Elliptica chooses the deliverable to fit the decision it serves, not the reverse: a brief, a model, a dashboard, a presentation.
Most engagements begin with the same first step, and go on to one or more of the four that follow. Each is scoped around the decision it has to support: which lever to fund, how a board prices a risk, what evidence a report needs to survive review.
A written brief that matches technology and strategy to the decision environment you actually work in. It is the cheapest way to find out whether a build is worth commissioning, and what it would have to do to be worth it.
It runs as a conversation, and it starts with the conditions the evidence has to work in rather than the technology: the people who will use it, the decision itself, the environment it lands in, the organisation around it, the team and how the tool would be governed. Those are what determine which technical solution fits, and each is set out in full under decision mapping.

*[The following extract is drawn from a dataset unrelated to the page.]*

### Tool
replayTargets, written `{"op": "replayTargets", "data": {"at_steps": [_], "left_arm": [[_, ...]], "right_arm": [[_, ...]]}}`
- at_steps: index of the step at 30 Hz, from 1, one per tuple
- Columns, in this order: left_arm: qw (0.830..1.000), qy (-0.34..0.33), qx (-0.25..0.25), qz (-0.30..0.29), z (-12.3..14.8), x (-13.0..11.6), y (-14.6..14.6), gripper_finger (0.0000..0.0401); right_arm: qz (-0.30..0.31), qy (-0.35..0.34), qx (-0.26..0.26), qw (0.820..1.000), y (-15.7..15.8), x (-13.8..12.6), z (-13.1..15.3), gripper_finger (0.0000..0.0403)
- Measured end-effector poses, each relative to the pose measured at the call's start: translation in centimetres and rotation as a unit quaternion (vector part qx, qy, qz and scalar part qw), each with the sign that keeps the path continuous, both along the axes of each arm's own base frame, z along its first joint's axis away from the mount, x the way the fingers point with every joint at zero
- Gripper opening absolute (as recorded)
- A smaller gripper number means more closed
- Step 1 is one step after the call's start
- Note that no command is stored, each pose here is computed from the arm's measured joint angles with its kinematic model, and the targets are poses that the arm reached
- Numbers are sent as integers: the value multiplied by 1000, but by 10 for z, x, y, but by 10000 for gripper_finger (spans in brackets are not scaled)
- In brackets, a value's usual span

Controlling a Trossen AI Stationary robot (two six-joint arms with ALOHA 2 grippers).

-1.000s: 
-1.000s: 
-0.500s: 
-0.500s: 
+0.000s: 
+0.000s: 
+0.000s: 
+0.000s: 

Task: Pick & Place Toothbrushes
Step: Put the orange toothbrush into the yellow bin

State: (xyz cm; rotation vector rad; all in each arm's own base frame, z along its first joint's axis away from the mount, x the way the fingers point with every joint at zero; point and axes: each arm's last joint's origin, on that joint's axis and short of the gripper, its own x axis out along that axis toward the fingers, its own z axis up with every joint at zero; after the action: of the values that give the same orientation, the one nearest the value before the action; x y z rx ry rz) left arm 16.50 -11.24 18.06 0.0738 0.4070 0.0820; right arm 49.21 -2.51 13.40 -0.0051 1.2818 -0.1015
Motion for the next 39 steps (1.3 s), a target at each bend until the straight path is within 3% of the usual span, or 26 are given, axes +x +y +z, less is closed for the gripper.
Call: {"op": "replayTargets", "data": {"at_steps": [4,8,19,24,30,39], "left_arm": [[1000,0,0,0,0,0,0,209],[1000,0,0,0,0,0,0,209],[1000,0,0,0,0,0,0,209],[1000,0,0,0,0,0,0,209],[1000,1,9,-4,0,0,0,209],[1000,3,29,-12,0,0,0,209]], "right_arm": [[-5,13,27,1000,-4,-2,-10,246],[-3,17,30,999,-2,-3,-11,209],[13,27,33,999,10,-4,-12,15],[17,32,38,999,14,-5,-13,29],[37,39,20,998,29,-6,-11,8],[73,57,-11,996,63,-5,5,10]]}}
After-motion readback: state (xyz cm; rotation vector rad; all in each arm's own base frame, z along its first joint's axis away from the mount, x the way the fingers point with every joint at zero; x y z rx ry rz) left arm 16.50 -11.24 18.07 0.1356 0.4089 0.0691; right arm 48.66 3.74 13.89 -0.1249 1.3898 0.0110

Forecasts, economic modelling, cost–benefit analysis and return on investment, plus composite indices and statistical models where a number has to carry weight in public. For when the evidence has to hold up under review, not just produce a figure.
The right method is the simplest one that fits the decision, not the newest. Every model is documented so a reviewer can follow how a result was reached and reproduce it.
Dashboards and data tools built around the people who will use them, not handed to them, plus the plumbing underneath: harmonising sources that disagree, storage and integration with the systems you already run.
Maintenance is 60% of lifetime cost, so every build minimises it: it runs on what you already own as a live view rather than a one-off analysis, and ownership stays with you. Most analytics tools reach a median of 14.3% employee adoption because they are built around available data instead of a decision (BARC/Eckerson, 2022). That is the failure this work is designed to avoid.
One integrated, governed system scoped to a workflow, not a scattering of tools. Retrieval-augmented generation and validation-first summarisation over your own documents, with human review grounding every output rather than replacing judgment.
Every decision it makes is auditable, and it goes to production rather than staying a demo. That last part is where most of these end: 95% of organisations investing in enterprise AI see no measurable return, and pilots built with an external partner reach full deployment about twice as often as those built entirely in-house (MIT, 2025).
Presentations of findings to the audiences that have to act on them: boards, funders, staff, ministers, conferences and the public. Analysis that is right but unheard changes nothing, and the room is usually where that is decided.
This draws on a background teaching, and on years presenting flagship indices to press, policymakers and boards: knowing where an audience gets stuck, and how to make a difficult result land without flattening it.